La réalisation d’Un monstre à Paris
« Notre coproducteur et distributeur EuropaCorp a souhaité qu’avant l’animation proprement dite, j’enregistre les voix de la version anglaise du film afin que celui- ci soit plus facilement vendable sur les territoires anglo-saxons. Pas de problème, j’ai en fait travaillé de cette façon pour mes deux premiers films. J’ai donc fait mon casting américain et je suis parti les enregistrer à Los Angeles. Mais l’enregistrement des voix françaises a eu lieu, lui, après la phase d’animation. »

Et pour la fabrication du film, Bibo Films monte son propre studio à Montreuil (93). Une équipe de 140 personnes, dont 35 animateurs, 10 chargés du layout, 20 pour les décors, 20 pour les textures, etc. Le « pipeline » de production repose sur le logiciel XSI développé par Softimage (et depuis repris par Autodesk) auquel l’équipe rajoute des plugins ad hoc. Avec une méthode de travail  « à la française » explique Bibo Bergeron: « Je tenais à produire ce film sans devoir jeter une scène finalisée à la poubelle. Pour parvenir à cela, on travaille donc le rythme en amont en faisant des storyboards par séquences.
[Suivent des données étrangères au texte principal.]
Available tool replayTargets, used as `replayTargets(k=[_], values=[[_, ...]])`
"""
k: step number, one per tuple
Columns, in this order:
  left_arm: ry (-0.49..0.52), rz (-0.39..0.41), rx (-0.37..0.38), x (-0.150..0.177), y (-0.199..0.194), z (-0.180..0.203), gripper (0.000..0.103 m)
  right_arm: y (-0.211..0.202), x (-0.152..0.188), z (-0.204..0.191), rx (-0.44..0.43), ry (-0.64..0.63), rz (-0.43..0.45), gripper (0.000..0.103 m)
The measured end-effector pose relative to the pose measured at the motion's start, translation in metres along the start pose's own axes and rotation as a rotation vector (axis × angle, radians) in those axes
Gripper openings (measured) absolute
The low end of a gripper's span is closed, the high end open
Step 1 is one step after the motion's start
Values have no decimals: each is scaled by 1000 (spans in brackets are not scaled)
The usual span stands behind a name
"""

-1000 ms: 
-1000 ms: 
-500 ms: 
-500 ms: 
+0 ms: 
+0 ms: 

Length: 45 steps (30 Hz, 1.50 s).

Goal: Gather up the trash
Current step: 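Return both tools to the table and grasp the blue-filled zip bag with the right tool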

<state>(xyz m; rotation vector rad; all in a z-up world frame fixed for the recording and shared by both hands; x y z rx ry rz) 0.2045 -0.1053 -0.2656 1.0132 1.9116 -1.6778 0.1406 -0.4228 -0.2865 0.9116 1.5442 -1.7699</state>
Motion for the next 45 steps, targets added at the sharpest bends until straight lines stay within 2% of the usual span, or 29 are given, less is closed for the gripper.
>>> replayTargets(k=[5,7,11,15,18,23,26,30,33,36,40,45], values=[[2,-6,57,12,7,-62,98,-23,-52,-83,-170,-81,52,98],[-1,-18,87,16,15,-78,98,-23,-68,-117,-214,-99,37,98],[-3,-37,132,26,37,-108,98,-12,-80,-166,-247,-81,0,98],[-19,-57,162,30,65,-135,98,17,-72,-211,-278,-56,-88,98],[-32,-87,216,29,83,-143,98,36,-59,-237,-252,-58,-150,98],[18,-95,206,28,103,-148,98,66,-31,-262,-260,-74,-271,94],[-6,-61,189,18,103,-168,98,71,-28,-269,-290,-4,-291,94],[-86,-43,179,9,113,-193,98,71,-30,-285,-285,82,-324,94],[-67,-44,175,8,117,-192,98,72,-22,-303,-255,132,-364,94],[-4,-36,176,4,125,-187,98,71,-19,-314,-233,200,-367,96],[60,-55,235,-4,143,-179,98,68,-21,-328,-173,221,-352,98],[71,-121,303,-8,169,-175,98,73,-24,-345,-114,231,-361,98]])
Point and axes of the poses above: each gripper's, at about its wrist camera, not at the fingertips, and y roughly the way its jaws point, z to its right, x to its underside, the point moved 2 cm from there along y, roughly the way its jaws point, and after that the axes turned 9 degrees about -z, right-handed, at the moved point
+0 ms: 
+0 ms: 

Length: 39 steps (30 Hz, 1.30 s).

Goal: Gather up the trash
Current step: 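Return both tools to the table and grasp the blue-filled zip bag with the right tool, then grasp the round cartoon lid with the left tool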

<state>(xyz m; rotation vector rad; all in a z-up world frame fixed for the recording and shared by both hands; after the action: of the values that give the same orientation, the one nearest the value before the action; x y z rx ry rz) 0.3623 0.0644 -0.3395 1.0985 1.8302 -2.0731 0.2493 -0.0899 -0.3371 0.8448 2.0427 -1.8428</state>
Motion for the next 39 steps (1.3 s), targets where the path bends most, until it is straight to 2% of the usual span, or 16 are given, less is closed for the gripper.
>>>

C’est là qu’on décide des coupes et donc d’enlever parfois, pour des questions de rythme justement, des séquences. Pour faire ces choix, on bâtit une animatique : le storyboard est filmé et accompagné par des voix témoins que mes amis, ma famille et moi-même assurons. On regarde l’ensemble et on tranche. Ce n’est pas grave de jeter des choses dans cette phase de storyboard car le coût est minime. Mais une fois qu’on a tous été OK sur le storyboard, on a décidé ne plus rien bouger. Aux Etats- Unis, c’est différent : le gâchis est budgété, en quelque sorte. Ca m’est donc arrivé sur Gang de requins de mettre des plans entiers finis à la poubelle. En France, on n’a pas le droit. Et ce n’est finalement pas plus mal car il est toujours écoeurant de jeter des séquences qu’une équipe entière a mis tellement de coeur à faire. Cela n’empêche évidemment pas de faire quelques petites modifications, mais le film terminé est pratiquement le storyboard à l’image près. »

Le film est en 3D relief, époque oblige, mais se laisse voir en 2D sans problèmes. Car l’intérêt d’Un monstre à Paris n’est pas dans l’action, le spectaculaire, mais dans l’ambiance théâtrale, chaleureuse développée par Bibo Bergeron autour des performances de M et Vanessa Paradis.